## EXERCISE GOAL
Your task is to reproduce exactly the lines that run from the beginning of the data through the line where "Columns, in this" appears.
[DATA BELOW Boundary: Start]
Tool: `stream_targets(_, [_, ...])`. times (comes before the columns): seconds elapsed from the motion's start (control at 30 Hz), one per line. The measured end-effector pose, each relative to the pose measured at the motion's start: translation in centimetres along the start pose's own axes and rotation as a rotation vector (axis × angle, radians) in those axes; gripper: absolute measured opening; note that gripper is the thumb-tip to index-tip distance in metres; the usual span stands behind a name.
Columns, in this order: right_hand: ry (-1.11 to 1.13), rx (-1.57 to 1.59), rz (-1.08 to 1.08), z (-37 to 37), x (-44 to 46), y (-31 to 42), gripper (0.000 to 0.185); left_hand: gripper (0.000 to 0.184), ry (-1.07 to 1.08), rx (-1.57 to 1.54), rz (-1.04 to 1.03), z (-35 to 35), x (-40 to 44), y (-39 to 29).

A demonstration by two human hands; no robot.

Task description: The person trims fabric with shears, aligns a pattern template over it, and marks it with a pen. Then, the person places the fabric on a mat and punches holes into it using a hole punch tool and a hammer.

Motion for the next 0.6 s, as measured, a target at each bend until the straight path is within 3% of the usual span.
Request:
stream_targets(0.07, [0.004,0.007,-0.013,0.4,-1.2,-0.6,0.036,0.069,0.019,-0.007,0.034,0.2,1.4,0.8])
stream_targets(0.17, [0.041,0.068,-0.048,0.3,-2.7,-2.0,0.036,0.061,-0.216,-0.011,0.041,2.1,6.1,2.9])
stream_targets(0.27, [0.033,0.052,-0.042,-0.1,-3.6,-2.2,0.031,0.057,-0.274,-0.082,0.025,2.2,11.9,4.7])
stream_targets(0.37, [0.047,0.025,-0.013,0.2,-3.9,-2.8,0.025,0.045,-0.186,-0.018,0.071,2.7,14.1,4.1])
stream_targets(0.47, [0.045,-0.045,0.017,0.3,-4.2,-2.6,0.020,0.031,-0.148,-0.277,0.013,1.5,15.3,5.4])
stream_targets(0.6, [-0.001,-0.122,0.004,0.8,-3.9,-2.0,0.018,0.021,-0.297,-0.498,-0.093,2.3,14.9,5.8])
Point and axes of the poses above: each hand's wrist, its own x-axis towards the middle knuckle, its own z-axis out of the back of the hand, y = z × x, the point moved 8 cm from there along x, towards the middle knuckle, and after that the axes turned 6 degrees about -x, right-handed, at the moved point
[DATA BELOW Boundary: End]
## TASK RESPONSE
Tool: `stream_targets(_, [_, ...])`. times (comes before the columns): seconds elapsed from the motion's start (control at 30 Hz), one per line. The measured end-effector pose, each relative to the pose measured at the motion's start: translation in centimetres along the start pose's own axes and rotation as a rotation vector (axis × angle, radians) in those axes; gripper: absolute measured opening; note that gripper is the thumb-tip to index-tip distance in metres; the usual span stands behind a name.
Columns, in this order: right_hand: ry (-1.11 to 1.13), rx (-1.57 to 1.59), rz (-1.08 to 1.08), z (-37 to 37), x (-44 to 46), y (-31 to 42), gripper (0.000 to 0.185); left_hand: gripper (0.000 to 0.184), ry (-1.07 to 1.08), rx (-1.57 to 1.54), rz (-1.04 to 1.03), z (-35 to 35), x (-40 to 44), y (-39 to 29).

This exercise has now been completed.